Stored records:
────────────────────

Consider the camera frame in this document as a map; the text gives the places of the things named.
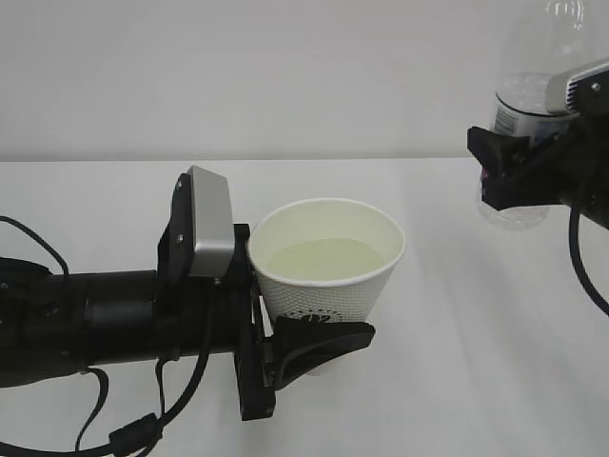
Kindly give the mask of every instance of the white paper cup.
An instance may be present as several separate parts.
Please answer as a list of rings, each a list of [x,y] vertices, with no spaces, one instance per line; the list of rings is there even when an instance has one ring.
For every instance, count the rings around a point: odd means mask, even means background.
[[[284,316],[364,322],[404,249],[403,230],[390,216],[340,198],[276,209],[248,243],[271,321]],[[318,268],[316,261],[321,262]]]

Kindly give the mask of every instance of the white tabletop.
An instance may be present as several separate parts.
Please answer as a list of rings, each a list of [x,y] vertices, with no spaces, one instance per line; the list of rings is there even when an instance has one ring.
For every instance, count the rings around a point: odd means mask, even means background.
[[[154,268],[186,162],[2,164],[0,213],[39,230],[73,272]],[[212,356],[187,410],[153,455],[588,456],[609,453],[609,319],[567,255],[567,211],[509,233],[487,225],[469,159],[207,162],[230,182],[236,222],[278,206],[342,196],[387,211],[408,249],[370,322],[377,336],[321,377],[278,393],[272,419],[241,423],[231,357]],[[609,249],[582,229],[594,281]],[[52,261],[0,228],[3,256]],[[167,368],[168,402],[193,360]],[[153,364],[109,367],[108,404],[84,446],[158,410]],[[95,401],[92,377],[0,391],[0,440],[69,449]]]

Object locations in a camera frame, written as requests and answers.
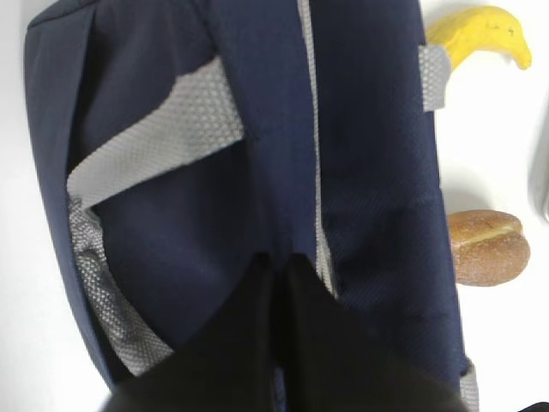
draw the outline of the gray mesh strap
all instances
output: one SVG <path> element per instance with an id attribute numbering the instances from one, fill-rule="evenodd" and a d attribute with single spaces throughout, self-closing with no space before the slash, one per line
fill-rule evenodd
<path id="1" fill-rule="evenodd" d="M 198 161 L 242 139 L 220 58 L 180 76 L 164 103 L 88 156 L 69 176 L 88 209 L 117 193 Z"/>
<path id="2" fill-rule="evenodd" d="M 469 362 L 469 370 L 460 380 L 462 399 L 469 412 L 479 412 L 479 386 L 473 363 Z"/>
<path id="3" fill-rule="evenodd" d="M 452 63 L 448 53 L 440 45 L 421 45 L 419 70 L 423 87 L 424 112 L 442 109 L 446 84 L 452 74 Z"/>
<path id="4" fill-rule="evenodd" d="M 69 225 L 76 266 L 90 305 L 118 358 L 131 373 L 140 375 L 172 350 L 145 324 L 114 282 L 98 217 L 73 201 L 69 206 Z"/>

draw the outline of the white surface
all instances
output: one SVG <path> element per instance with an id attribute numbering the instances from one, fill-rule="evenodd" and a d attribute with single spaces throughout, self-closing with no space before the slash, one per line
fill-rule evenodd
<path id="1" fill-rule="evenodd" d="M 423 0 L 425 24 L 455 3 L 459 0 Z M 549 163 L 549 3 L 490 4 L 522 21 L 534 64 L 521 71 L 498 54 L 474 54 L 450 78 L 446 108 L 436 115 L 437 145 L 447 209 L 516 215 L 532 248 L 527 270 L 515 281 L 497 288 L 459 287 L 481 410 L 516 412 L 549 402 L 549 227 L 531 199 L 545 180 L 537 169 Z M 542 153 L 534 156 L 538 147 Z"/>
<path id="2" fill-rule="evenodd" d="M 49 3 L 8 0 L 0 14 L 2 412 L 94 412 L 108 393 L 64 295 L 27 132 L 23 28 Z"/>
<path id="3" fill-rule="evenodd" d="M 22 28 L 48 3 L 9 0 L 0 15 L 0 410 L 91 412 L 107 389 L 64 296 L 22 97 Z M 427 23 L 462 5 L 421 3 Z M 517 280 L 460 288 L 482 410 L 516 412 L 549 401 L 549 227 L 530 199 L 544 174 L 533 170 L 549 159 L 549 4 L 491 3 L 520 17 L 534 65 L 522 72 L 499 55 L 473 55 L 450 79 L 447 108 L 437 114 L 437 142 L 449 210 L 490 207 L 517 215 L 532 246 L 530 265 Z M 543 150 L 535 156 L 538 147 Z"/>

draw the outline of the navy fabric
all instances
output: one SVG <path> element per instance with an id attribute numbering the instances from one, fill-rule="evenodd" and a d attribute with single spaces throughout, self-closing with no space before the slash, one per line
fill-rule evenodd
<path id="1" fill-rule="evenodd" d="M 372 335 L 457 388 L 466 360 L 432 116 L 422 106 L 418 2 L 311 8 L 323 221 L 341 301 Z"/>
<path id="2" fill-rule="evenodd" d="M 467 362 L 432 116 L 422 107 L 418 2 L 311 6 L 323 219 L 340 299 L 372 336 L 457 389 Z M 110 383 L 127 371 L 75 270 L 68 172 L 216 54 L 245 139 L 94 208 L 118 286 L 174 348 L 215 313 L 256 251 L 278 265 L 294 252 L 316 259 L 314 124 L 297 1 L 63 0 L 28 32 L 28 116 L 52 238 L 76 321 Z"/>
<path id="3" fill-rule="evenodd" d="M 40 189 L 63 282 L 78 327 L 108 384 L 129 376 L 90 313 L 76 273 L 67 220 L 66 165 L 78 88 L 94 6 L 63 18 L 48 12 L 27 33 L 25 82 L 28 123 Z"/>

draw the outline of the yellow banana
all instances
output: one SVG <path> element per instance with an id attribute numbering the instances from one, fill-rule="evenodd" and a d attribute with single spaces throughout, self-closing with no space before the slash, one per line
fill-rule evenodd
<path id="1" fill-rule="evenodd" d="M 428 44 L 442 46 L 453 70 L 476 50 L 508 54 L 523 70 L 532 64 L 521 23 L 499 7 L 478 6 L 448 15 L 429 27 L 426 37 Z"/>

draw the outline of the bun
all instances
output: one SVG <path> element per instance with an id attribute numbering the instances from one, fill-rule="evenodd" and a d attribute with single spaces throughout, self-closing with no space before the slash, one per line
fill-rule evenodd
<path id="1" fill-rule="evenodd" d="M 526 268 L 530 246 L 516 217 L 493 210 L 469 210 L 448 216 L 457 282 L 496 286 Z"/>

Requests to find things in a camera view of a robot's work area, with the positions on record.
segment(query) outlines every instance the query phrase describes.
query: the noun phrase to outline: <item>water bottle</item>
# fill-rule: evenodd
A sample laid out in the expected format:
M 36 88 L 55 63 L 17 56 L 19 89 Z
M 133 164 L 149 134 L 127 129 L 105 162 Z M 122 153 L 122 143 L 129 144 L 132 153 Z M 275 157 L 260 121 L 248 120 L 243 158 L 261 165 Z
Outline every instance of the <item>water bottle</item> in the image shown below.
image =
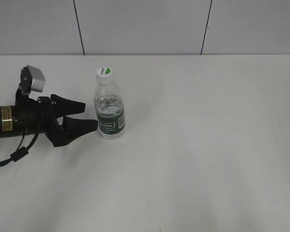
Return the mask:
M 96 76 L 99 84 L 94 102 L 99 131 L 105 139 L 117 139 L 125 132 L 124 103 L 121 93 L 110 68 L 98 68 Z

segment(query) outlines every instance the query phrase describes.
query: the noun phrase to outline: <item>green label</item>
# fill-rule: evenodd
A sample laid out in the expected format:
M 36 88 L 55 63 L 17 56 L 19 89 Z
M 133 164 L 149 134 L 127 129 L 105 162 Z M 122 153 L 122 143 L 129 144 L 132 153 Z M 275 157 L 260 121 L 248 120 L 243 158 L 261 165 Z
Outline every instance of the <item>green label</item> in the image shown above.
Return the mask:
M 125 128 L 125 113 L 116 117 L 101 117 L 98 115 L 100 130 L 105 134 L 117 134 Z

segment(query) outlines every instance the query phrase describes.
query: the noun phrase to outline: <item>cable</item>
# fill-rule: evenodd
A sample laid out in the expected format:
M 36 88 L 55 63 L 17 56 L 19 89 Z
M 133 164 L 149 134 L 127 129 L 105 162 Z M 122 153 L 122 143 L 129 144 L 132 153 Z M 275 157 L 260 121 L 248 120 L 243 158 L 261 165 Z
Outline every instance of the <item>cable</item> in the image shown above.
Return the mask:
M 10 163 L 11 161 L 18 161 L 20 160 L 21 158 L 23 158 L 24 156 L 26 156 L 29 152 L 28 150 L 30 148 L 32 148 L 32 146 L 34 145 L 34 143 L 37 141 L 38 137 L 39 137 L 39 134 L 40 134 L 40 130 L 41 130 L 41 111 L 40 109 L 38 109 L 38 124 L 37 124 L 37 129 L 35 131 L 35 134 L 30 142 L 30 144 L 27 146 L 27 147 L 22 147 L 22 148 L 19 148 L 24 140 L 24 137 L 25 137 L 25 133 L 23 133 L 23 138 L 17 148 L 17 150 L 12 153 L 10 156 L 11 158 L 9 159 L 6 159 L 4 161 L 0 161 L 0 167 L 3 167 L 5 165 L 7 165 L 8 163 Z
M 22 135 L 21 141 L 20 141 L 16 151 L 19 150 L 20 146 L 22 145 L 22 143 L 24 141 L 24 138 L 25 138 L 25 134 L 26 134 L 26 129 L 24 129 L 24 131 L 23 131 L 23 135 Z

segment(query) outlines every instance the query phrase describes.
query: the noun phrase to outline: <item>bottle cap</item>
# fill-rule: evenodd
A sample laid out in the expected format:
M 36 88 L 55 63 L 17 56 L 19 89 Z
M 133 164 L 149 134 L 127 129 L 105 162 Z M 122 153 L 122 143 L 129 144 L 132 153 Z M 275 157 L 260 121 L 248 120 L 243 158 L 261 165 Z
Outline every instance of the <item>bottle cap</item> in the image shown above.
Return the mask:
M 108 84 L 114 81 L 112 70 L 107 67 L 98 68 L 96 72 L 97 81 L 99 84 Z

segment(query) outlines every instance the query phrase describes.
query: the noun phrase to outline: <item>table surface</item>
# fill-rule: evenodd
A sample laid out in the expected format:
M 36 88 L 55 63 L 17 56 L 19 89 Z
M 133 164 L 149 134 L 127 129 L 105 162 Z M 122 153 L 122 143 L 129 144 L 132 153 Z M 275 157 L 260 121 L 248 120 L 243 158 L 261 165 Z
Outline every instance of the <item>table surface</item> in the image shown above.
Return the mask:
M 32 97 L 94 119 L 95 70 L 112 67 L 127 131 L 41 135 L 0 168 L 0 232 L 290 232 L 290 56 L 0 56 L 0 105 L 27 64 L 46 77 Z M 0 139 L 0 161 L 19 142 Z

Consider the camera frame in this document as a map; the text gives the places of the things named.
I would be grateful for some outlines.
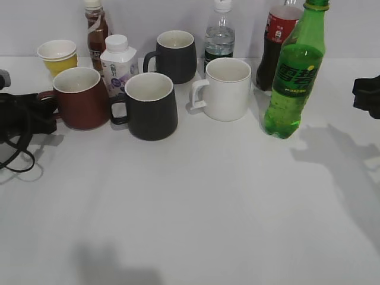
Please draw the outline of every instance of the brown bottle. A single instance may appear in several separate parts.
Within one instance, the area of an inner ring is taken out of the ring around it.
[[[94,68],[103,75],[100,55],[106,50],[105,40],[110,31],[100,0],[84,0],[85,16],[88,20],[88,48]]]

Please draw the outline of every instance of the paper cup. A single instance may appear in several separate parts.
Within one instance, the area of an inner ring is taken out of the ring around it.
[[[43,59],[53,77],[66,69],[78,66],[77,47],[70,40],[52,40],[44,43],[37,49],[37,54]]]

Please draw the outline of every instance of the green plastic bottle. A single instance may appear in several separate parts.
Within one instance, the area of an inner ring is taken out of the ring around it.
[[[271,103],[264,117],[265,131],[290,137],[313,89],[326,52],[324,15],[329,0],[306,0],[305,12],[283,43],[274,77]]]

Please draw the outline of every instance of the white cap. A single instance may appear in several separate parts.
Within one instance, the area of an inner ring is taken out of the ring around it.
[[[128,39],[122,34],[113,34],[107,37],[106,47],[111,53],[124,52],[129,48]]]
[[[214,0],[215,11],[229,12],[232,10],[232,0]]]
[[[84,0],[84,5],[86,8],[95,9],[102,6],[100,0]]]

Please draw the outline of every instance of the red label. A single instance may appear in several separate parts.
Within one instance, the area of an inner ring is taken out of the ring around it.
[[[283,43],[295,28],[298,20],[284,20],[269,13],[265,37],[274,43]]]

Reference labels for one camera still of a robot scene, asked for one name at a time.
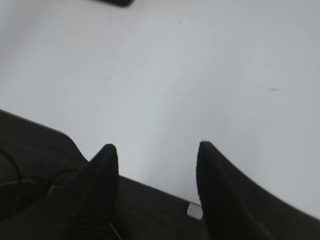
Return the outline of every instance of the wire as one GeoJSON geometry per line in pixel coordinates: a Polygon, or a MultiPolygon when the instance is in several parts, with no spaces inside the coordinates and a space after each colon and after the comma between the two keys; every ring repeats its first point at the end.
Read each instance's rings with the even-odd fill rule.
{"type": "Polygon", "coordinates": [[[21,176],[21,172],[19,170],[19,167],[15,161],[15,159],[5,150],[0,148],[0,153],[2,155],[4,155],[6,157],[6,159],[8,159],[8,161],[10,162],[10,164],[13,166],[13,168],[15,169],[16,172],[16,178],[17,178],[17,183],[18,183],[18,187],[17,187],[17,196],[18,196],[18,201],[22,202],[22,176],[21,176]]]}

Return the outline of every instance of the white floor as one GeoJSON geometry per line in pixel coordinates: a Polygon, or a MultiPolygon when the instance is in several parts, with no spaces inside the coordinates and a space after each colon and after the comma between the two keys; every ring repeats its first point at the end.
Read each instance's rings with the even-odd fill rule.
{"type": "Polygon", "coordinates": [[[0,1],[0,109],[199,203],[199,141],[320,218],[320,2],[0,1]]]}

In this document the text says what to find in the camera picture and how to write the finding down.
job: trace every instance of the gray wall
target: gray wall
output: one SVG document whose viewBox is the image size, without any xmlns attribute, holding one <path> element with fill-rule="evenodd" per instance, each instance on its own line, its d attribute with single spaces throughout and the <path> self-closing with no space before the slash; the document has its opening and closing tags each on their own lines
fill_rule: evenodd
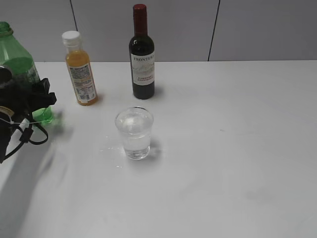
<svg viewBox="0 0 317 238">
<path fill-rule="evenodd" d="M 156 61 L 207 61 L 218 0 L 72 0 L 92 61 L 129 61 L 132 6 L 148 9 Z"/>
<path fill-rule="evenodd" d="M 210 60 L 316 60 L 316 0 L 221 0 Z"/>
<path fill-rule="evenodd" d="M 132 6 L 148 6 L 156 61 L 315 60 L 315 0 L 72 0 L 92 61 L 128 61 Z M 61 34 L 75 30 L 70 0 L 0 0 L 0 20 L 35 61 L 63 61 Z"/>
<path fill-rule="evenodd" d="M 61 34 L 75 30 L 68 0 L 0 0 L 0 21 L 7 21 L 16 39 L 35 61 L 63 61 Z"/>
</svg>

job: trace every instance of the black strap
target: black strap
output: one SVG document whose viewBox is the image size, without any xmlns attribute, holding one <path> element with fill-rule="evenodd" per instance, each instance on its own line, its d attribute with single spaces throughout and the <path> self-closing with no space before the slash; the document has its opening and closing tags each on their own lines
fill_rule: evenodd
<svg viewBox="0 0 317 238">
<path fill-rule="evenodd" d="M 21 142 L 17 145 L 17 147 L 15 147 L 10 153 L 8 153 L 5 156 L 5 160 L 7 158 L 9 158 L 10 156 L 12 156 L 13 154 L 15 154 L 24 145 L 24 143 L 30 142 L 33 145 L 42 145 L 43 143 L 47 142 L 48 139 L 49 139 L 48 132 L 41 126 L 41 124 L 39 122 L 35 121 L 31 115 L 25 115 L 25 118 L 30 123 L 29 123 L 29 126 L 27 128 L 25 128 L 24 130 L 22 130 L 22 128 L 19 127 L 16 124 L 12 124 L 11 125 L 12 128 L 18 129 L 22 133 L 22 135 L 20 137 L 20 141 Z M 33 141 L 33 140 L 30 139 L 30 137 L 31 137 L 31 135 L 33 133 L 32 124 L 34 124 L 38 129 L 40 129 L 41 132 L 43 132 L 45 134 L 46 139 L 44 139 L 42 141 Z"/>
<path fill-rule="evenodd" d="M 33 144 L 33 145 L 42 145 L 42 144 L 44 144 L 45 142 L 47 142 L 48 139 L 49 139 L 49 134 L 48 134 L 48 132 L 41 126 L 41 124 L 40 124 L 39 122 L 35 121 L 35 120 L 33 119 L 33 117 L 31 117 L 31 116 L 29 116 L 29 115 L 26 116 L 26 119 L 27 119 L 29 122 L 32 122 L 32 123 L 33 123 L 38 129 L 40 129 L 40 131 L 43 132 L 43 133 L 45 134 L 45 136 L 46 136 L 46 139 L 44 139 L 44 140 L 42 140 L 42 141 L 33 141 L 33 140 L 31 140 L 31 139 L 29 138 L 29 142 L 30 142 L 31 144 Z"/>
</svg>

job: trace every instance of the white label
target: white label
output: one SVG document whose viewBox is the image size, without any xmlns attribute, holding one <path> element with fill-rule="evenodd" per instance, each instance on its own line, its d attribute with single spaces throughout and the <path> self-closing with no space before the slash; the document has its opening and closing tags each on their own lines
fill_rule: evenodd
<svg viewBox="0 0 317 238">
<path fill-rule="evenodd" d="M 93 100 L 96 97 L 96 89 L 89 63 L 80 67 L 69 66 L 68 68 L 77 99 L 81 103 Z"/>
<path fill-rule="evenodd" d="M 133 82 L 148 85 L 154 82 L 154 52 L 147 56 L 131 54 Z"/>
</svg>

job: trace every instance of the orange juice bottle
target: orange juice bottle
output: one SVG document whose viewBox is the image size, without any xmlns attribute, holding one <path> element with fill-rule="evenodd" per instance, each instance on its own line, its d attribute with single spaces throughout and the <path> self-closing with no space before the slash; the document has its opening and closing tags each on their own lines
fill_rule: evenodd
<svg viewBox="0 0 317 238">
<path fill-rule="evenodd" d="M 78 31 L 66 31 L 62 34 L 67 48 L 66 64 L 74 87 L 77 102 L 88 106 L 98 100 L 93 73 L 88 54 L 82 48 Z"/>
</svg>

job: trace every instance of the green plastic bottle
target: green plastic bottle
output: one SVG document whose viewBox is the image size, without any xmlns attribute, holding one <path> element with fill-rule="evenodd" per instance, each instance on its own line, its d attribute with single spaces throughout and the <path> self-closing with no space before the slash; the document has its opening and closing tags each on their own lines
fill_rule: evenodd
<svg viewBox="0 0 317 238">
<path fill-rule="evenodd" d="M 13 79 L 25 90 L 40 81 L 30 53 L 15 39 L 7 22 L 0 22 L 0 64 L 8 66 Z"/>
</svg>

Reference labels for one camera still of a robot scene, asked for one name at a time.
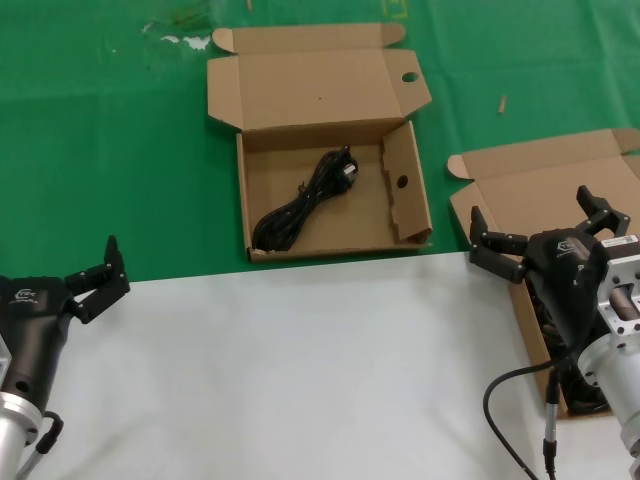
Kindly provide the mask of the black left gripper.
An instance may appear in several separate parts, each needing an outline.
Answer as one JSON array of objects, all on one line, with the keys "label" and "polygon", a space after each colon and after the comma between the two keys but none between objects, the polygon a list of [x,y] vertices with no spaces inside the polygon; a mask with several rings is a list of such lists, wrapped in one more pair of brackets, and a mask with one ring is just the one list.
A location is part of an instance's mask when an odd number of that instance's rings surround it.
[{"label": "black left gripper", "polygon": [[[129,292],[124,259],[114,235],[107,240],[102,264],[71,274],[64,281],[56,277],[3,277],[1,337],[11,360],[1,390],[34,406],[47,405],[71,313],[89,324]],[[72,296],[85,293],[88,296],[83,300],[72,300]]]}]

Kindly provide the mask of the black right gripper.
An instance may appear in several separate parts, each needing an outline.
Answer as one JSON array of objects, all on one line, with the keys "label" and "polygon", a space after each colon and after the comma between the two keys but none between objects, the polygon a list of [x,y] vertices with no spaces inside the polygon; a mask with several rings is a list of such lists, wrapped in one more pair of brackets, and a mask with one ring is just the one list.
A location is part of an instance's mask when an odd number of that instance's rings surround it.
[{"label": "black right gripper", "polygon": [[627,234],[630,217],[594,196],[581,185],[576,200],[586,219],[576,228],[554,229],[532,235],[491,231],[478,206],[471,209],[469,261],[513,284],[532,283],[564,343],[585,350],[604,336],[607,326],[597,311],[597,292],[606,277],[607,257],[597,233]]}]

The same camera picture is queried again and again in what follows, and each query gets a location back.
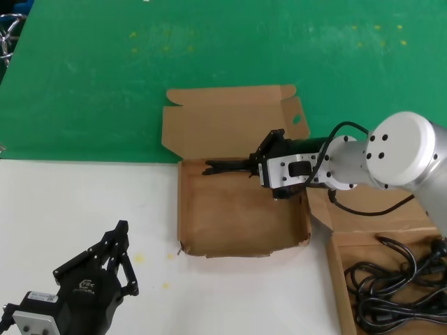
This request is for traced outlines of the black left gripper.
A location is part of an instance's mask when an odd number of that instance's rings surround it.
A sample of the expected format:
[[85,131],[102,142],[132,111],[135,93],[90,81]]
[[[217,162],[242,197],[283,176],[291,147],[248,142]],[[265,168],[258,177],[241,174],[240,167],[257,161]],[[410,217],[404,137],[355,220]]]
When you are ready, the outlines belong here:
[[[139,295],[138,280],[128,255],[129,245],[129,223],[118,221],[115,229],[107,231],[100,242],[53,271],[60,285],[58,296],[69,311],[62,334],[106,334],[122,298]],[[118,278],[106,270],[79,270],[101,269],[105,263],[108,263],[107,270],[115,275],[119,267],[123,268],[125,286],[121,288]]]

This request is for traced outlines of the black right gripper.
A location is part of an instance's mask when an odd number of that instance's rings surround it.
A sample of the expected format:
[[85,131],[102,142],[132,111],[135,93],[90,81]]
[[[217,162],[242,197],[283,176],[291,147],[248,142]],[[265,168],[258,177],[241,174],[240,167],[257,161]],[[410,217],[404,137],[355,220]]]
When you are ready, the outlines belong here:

────────────────────

*DESCRIPTION OF THE TASK*: Determine how many lines in the records include the string "what". Only that number should be given.

*YOUR RESPONSE*: 2